## What needs to be done
Nothing but the lines from the first line of the material below through the line that holds "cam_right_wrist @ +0" should be set down, exactly and with pictures left out.

## Dataset content
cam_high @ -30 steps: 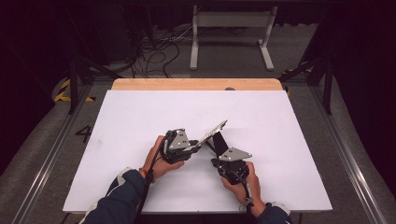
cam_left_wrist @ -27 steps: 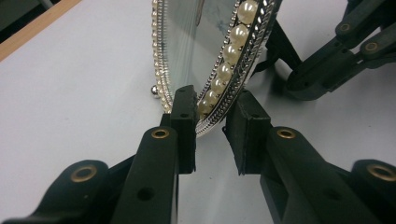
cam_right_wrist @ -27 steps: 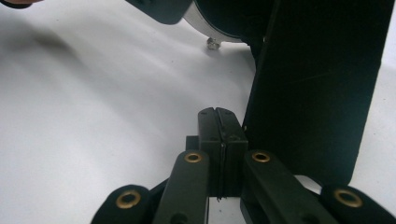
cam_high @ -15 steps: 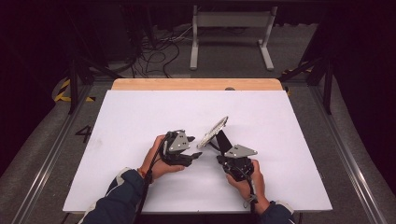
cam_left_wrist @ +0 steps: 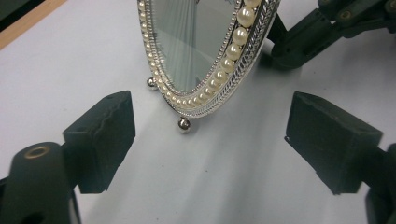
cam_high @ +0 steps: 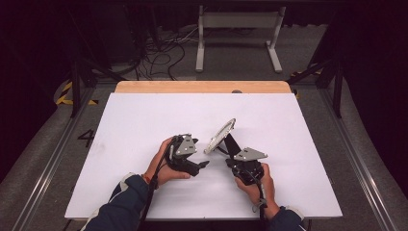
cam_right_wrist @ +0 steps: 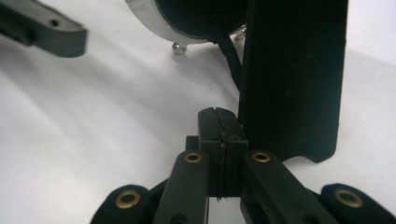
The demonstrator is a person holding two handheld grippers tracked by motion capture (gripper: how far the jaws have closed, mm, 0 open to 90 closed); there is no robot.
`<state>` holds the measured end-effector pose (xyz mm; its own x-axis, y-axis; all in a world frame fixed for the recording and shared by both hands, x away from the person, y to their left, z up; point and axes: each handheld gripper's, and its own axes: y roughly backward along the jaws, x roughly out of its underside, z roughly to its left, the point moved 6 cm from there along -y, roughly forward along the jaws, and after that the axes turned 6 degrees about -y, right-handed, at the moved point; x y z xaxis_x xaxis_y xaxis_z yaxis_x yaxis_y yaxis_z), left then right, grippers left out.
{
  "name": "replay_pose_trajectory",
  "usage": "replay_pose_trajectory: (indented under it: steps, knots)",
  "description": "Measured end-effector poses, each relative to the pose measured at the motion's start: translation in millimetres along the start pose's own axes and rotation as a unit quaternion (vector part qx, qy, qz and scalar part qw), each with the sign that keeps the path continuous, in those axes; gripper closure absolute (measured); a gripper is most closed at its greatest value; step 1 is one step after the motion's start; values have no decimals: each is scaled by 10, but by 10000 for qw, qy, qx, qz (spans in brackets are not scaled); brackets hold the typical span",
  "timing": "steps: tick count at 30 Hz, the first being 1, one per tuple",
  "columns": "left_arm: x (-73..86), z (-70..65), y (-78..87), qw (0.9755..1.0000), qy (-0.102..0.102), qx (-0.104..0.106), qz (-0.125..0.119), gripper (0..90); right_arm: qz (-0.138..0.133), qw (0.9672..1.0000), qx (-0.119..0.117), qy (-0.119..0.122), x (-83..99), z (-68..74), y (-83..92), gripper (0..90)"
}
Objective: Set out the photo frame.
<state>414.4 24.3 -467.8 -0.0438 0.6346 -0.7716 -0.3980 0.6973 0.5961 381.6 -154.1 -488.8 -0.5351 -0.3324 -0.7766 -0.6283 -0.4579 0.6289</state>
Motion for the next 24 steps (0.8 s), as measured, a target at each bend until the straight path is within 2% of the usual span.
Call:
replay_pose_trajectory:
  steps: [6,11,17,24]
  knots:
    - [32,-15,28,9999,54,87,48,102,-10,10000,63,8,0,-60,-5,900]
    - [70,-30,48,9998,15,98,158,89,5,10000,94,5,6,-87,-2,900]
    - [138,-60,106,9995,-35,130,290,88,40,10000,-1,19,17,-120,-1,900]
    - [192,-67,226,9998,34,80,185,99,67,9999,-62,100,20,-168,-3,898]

## Response to the exercise
cam_high @ -30 steps: 
cam_left_wrist @ -27 steps: 
cam_right_wrist @ -27 steps: 
cam_high @ -15 steps: 
cam_left_wrist @ +0 steps: 
cam_high @ +0 steps: 
cam_right_wrist @ +0 steps: 

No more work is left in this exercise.